Step #1: Set up Twitter authentication and Python environments
Before requesting data from Twitter, we need to apply for access to the Twitter API (Application Programming Interface), which offers easy access to data to the public.
There are different tiers of APIs provided by Twitter. We’ll be using the Premium search APIs with Search Tweets: 30-day endpoint, which provides Tweets posted within the previous 30 days. If you are interested in exploring other APIs, check out Twitter API documents.
Following the instructions, you can easily apply for a Twitter developer account, create an app, and generate four keys/tokens as your credentials to use the API:
- consumer key
- consumer secret
- access token
- access token secret
Further Reading: if you are not familiar with APIs, check out our tutorial How to call APIs with Python to request data.
Next, we’ll install and import some Python libraries needed for our sentiment analysis:
- TwitterAPI: provides easy access to Twitter APIs.
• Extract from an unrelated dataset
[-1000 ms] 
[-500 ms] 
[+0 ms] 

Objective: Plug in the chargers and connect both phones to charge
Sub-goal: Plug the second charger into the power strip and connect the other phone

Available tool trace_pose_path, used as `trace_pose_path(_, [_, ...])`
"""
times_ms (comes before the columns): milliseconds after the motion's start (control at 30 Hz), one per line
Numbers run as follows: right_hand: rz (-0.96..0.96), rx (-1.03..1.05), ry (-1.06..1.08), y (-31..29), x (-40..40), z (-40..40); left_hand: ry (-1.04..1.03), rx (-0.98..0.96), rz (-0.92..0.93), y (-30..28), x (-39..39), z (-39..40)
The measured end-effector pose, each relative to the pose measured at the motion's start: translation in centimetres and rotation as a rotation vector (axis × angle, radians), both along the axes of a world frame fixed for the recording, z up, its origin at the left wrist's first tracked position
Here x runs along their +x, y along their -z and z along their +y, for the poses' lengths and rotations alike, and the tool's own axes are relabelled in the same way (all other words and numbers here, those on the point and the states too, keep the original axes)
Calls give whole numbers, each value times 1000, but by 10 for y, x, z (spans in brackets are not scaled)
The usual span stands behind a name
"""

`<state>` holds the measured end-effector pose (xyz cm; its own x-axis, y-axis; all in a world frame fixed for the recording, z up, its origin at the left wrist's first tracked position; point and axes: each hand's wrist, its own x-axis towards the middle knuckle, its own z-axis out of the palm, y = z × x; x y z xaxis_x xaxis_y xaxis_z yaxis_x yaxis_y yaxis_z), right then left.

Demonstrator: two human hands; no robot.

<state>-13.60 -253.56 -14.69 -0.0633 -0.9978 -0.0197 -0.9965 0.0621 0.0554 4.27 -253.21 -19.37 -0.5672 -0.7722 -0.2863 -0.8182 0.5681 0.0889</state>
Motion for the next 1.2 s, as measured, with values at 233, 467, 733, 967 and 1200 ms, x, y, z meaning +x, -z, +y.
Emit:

Note: If you read our Python API tutorial’s Twitter example, you’ll find it much easier to authenticate with this TwitterAPI package. - pandas: data manipulation and analysis tool.
- json: encoder and decoder of the JSON format.
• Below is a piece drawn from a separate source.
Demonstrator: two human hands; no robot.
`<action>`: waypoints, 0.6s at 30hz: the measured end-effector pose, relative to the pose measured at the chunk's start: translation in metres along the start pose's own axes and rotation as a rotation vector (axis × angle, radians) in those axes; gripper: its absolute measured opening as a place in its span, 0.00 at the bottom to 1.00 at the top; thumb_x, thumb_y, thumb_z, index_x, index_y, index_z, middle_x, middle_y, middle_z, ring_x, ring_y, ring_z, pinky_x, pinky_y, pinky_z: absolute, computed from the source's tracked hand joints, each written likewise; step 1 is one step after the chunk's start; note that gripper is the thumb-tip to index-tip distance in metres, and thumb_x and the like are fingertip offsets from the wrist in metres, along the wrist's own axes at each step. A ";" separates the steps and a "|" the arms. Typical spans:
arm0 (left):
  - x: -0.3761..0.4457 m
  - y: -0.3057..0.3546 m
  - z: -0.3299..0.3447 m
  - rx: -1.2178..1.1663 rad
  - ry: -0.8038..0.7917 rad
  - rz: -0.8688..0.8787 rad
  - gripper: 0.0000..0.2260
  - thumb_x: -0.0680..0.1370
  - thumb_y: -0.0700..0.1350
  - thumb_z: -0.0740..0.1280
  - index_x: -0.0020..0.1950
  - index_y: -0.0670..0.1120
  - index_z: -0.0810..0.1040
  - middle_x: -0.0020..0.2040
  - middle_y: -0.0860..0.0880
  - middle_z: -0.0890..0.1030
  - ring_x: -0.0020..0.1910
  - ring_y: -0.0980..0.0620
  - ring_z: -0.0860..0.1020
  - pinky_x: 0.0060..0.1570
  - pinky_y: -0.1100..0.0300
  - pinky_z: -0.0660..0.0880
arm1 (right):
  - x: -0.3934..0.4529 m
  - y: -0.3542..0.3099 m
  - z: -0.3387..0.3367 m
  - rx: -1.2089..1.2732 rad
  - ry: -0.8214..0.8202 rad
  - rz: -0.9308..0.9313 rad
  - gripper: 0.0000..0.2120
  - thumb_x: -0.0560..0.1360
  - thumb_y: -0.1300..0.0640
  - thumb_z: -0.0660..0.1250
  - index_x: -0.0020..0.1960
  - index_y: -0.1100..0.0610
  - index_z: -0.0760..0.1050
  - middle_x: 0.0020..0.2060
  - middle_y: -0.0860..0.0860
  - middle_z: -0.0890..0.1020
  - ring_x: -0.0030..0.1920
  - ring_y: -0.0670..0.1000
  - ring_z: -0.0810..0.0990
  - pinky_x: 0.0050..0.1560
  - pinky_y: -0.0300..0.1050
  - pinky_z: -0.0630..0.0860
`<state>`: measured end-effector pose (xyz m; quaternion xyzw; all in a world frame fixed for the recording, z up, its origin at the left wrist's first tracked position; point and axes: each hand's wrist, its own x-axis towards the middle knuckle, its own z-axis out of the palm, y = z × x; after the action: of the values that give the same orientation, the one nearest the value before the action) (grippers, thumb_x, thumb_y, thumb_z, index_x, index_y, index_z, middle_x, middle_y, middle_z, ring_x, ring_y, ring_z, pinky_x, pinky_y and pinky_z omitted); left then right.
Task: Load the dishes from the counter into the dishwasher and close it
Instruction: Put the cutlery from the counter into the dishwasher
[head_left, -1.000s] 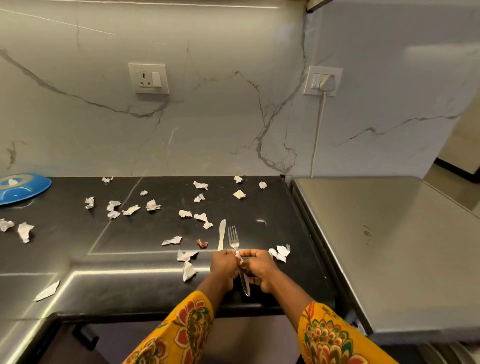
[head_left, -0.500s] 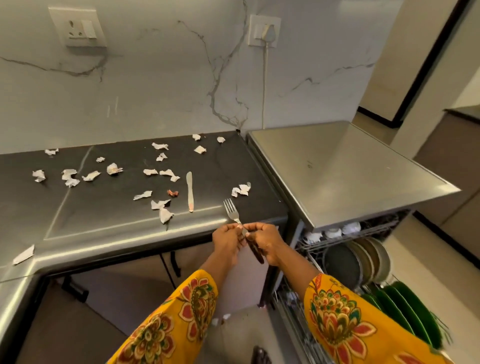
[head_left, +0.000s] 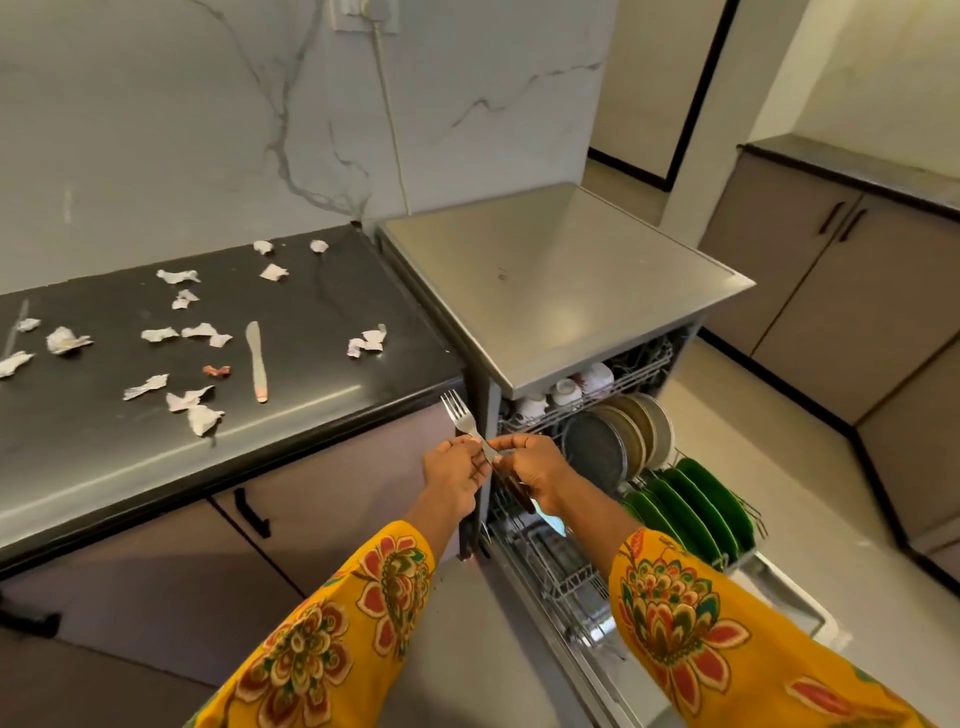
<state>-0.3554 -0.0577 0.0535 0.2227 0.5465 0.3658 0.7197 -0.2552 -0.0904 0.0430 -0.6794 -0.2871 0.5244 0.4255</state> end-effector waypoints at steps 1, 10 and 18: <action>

Twitter API responds in the JSON format, so we need this package to decode it. - time: useful time-related functions.
- textblob: pre-built NLP tool based on NLTK, which we’ll be using for sentiment analysis.
We don’t have a large training dataset with the sentiment labels to build models, so we’ll apply the existing TextBlob tool.
You can use the ‘pip install <library_name>’ statement to install these packages. For example, to install the TextBlob package, we can run the command below.
pip install textblob
Once you have all the packages installed, we can run the Python code below to import them.
Next, let’s input the four tokens and instantiate a TwitterAPI object. These tokens are credentials to authenticate your access to the Twitter API, so please keep them secret like other usernames/passwords.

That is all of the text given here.